“I thought he was playing at a really high level,” Collins said. “Six carries for over 90 yards, four catches for almost 50 yards. He is a really good player. I think the added layer that he can give you catching the ball out of the backfield is a differentiating factor in this day and age of college football.”
Gibbs is the only freshman in a Power Five conference since 2003 to have at least 350 yards, 250 receiving yards and 200 kickoff return yards in his team’s first seven games — a stat line made all the more impressive by the fact that Gibbs didn’t play in the season opener against Florida State and thus racked up that yardage while playing in six of the seven games. He’s also the fifth Power Five player since 2015 to achieve those metrics, joining names such as Christian McCaffrey, Joe Mixon and Saquon Barkley.
Gibbs has drawn comparisons to Marshawn Lynch and Alvin Kamara in his young career, and he entered Saturday’s game ranked No. 35 in the nation in all-purpose yards per game with 138.17 yards — the third-highest mark among freshmen. And while Tech’s other running backs, particularly Jordan Mason and Dontae Smith, had big games after Gibbs’ injury, Gibbs’ health could be an important factor for Tech’s success going forward.

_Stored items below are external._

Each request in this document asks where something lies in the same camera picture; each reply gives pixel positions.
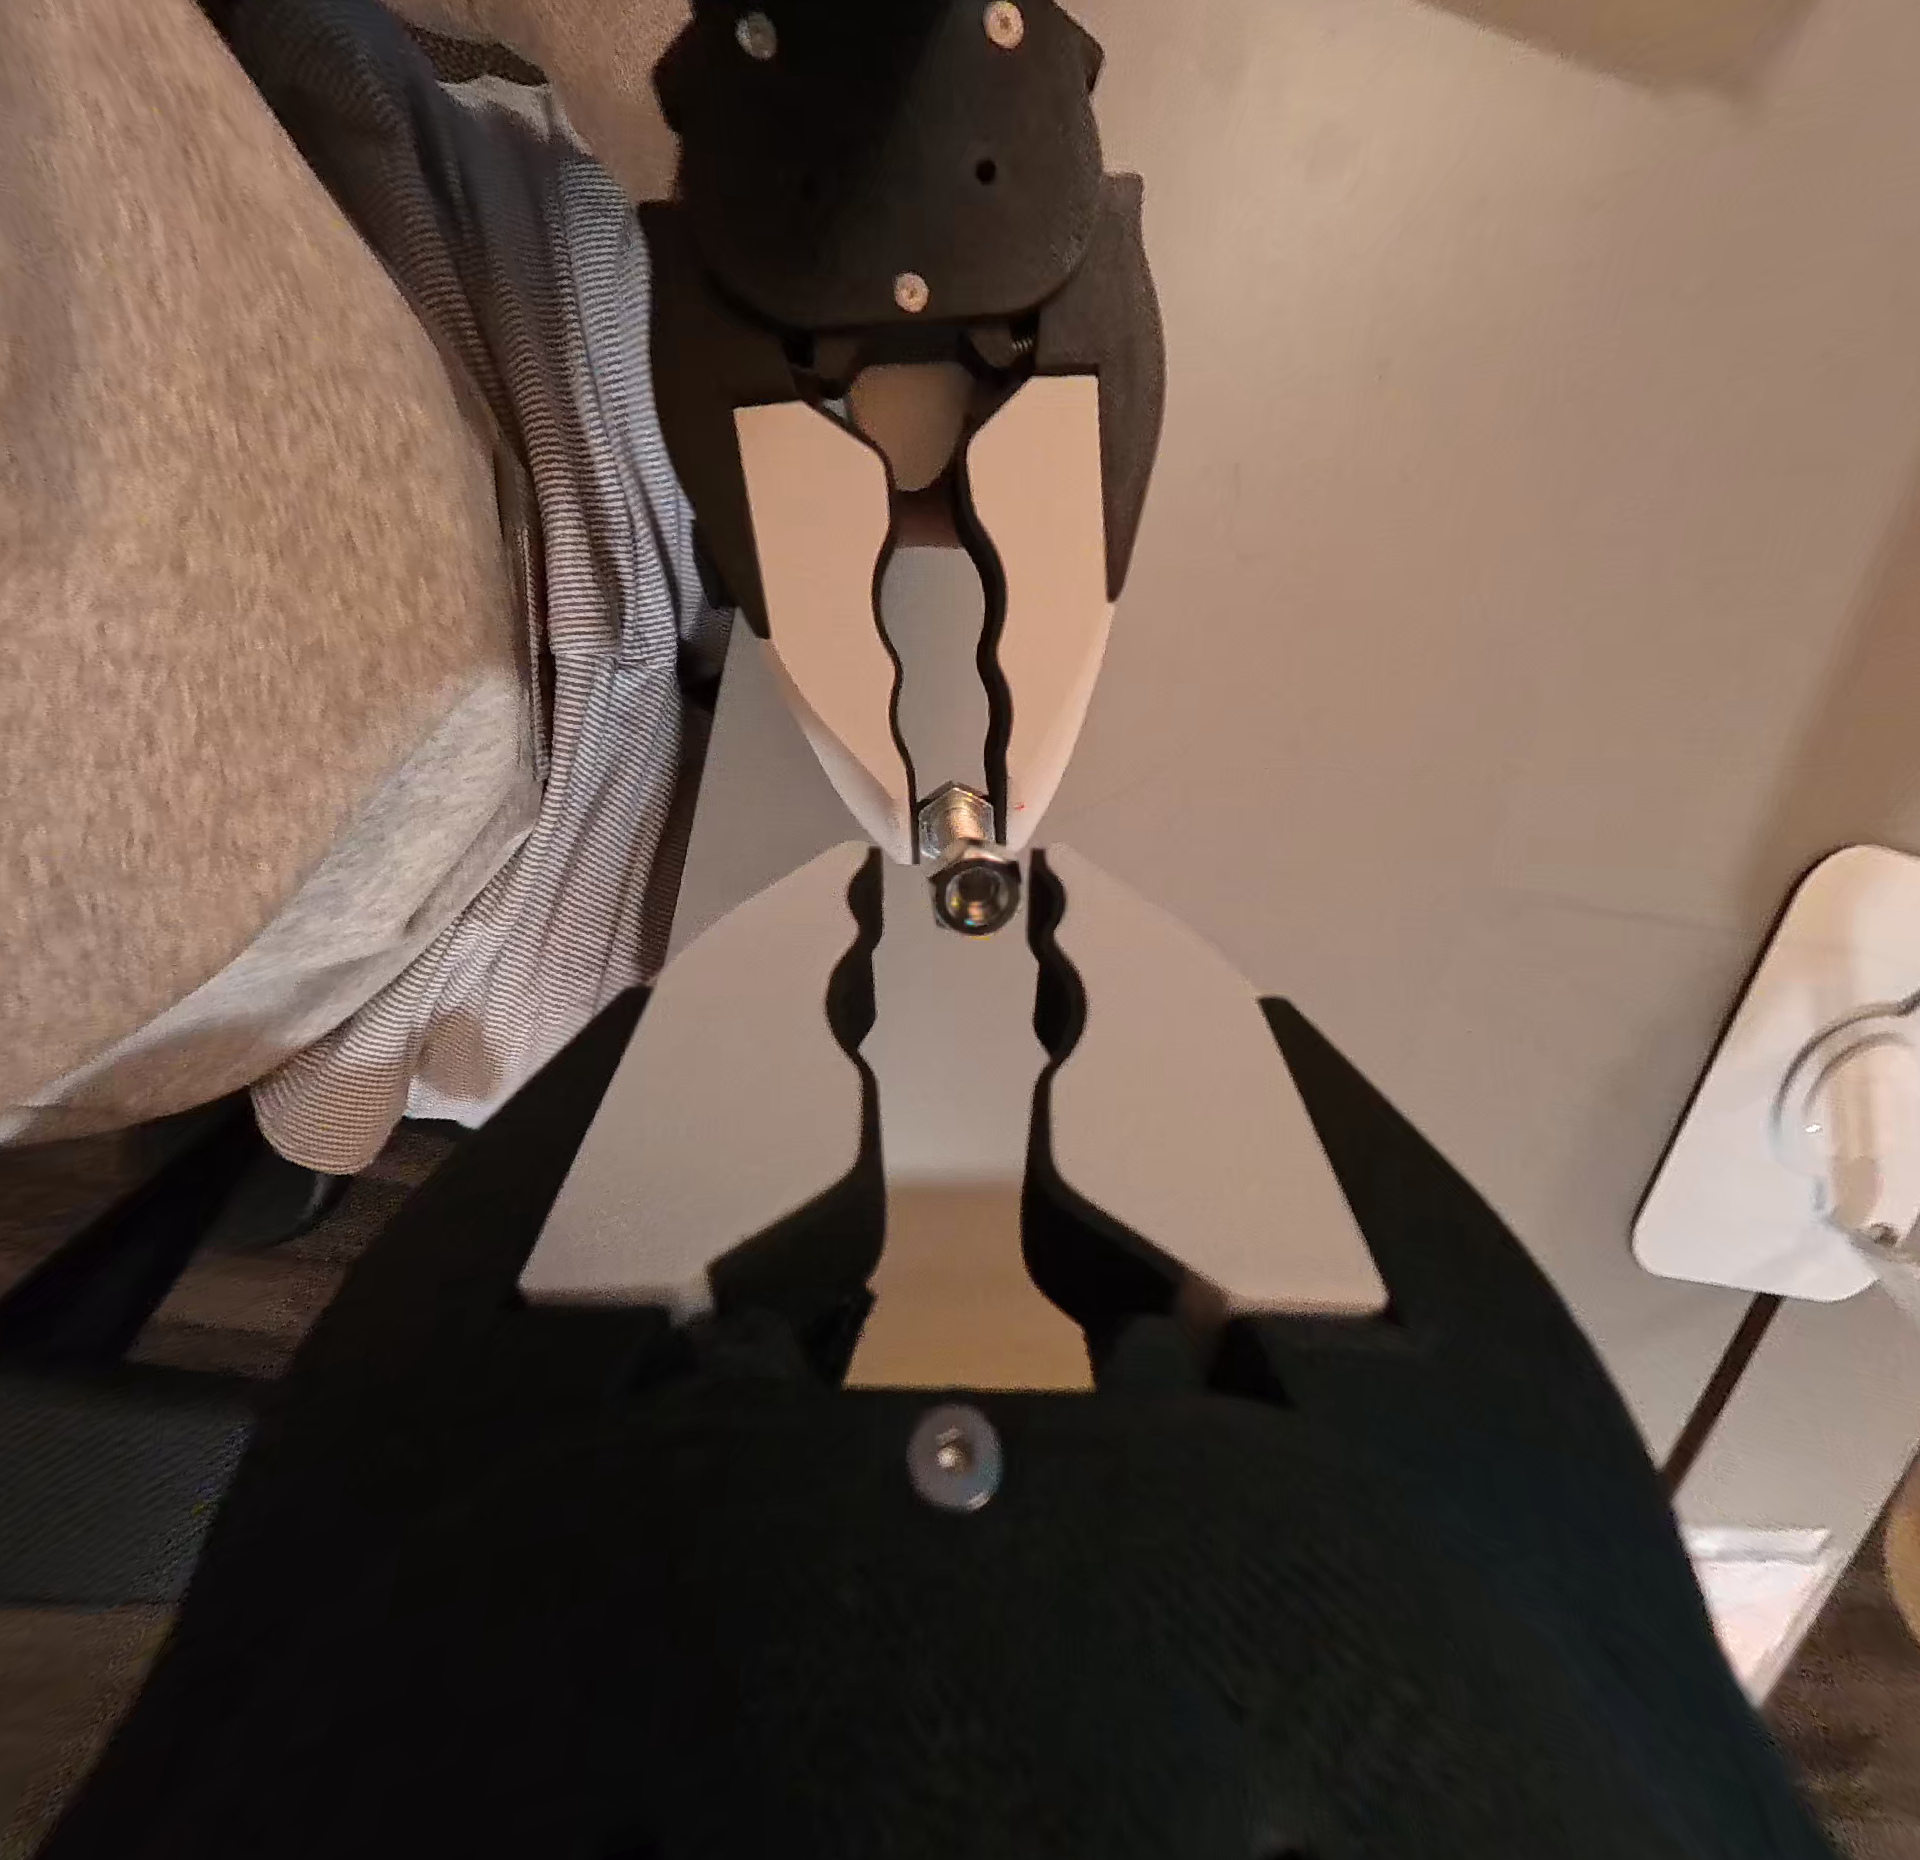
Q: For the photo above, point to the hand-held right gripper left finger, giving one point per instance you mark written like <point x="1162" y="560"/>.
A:
<point x="691" y="1110"/>

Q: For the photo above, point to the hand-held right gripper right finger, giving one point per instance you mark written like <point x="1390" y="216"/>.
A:
<point x="1201" y="1110"/>

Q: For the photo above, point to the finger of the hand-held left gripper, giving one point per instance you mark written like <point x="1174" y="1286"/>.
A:
<point x="817" y="582"/>
<point x="1053" y="572"/>

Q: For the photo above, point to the steel hex nut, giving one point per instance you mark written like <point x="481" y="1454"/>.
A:
<point x="942" y="901"/>

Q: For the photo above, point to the grey desk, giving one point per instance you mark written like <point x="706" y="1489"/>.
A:
<point x="1427" y="541"/>

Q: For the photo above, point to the tan instruction board stand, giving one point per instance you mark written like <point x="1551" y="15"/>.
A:
<point x="1710" y="1140"/>

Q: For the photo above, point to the person's torso in grey sweatshirt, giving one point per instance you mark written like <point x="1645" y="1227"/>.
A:
<point x="226" y="541"/>

The nature of the injury is unknown as of Saturday night, but in the event that it keeps Gibbs out of the lineup, it sounds as if his teammates will have a bit of extra motivation to win. They already showed it Saturday.
“When (Gibbs) got hurt, he came up to me and told me, ‘Finish this game. Do what you do,’” Sims said. “I told him, ‘I got you.’ The offense really started to get together and finish off the game for him just because we knew that he wanted to be out there playing.”